## Task description
From top to bottom, write out the listing exactly.
┌────────
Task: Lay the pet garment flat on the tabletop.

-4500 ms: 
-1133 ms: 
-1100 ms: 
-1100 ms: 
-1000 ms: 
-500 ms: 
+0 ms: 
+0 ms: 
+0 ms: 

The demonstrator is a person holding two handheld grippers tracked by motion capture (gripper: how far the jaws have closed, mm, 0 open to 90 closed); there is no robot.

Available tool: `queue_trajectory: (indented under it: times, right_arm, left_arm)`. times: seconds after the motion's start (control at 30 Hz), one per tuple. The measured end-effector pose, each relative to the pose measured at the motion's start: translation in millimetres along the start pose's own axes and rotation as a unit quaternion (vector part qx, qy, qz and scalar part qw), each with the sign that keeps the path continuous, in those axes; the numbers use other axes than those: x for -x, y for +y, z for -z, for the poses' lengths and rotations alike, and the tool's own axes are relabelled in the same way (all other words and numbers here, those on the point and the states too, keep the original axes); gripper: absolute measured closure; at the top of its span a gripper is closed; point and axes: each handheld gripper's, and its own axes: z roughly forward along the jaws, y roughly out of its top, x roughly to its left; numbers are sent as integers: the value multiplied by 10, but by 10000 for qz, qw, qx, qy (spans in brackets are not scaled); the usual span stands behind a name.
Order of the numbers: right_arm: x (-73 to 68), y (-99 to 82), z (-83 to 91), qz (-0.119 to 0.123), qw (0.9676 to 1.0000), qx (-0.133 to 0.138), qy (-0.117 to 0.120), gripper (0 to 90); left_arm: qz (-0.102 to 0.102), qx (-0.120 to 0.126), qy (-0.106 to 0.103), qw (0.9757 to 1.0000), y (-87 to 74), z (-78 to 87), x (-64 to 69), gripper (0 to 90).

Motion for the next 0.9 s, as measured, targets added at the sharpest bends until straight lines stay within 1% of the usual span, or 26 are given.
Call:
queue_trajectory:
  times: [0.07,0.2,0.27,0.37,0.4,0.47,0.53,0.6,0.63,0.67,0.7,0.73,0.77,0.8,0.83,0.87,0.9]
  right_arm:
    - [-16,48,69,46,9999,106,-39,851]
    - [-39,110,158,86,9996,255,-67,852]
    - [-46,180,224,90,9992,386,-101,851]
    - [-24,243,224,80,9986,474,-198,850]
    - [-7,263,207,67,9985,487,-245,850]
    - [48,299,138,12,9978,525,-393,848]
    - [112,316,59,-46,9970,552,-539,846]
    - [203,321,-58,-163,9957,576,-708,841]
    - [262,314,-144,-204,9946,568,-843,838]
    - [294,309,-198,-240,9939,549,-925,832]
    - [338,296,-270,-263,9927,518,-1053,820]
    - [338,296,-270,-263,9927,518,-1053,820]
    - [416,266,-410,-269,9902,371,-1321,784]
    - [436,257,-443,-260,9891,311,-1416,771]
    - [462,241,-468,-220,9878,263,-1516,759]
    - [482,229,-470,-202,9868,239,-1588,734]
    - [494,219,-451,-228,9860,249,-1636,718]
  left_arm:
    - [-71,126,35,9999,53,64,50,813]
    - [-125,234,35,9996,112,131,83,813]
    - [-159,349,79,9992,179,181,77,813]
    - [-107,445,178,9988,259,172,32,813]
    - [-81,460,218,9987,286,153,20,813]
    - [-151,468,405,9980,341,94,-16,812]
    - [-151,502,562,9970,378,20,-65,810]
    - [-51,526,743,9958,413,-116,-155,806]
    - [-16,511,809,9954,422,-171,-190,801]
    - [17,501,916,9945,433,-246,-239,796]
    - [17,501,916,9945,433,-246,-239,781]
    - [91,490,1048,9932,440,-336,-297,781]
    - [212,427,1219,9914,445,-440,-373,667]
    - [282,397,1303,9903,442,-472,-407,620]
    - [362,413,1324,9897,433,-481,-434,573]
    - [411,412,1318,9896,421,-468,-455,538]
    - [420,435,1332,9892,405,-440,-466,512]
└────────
## Written answer
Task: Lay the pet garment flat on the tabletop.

-4500 ms: 
-1133 ms: 
-1100 ms: 
-1100 ms: 
-1000 ms: 
-500 ms: 
+0 ms: 
+0 ms: 
+0 ms: 

The demonstrator is a person holding two handheld grippers tracked by motion capture (gripper: how far the jaws have closed, mm, 0 open to 90 closed); there is no robot.

Available tool: `queue_trajectory: (indented under it: times, right_arm, left_arm)`. times: seconds after the motion's start (control at 30 Hz), one per tuple. The measured end-effector pose, each relative to the pose measured at the motion's start: translation in millimetres along the start pose's own axes and rotation as a unit quaternion (vector part qx, qy, qz and scalar part qw), each with the sign that keeps the path continuous, in those axes; the numbers use other axes than those: x for -x, y for +y, z for -z, for the poses' lengths and rotations alike, and the tool's own axes are relabelled in the same way (all other words and numbers here, those on the point and the states too, keep the original axes); gripper: absolute measured closure; at the top of its span a gripper is closed; point and axes: each handheld gripper's, and its own axes: z roughly forward along the jaws, y roughly out of its top, x roughly to its left; numbers are sent as integers: the value multiplied by 10, but by 10000 for qz, qw, qx, qy (spans in brackets are not scaled); the usual span stands behind a name.
Order of the numbers: right_arm: x (-73 to 68), y (-99 to 82), z (-83 to 91), qz (-0.119 to 0.123), qw (0.9676 to 1.0000), qx (-0.133 to 0.138), qy (-0.117 to 0.120), gripper (0 to 90); left_arm: qz (-0.102 to 0.102), qx (-0.120 to 0.126), qy (-0.106 to 0.103), qw (0.9757 to 1.0000), y (-87 to 74), z (-78 to 87), x (-64 to 69), gripper (0 to 90).

Motion for the next 0.9 s, as measured, targets added at the sharpest bends until straight lines stay within 1% of the usual span, or 26 are given.
Call:
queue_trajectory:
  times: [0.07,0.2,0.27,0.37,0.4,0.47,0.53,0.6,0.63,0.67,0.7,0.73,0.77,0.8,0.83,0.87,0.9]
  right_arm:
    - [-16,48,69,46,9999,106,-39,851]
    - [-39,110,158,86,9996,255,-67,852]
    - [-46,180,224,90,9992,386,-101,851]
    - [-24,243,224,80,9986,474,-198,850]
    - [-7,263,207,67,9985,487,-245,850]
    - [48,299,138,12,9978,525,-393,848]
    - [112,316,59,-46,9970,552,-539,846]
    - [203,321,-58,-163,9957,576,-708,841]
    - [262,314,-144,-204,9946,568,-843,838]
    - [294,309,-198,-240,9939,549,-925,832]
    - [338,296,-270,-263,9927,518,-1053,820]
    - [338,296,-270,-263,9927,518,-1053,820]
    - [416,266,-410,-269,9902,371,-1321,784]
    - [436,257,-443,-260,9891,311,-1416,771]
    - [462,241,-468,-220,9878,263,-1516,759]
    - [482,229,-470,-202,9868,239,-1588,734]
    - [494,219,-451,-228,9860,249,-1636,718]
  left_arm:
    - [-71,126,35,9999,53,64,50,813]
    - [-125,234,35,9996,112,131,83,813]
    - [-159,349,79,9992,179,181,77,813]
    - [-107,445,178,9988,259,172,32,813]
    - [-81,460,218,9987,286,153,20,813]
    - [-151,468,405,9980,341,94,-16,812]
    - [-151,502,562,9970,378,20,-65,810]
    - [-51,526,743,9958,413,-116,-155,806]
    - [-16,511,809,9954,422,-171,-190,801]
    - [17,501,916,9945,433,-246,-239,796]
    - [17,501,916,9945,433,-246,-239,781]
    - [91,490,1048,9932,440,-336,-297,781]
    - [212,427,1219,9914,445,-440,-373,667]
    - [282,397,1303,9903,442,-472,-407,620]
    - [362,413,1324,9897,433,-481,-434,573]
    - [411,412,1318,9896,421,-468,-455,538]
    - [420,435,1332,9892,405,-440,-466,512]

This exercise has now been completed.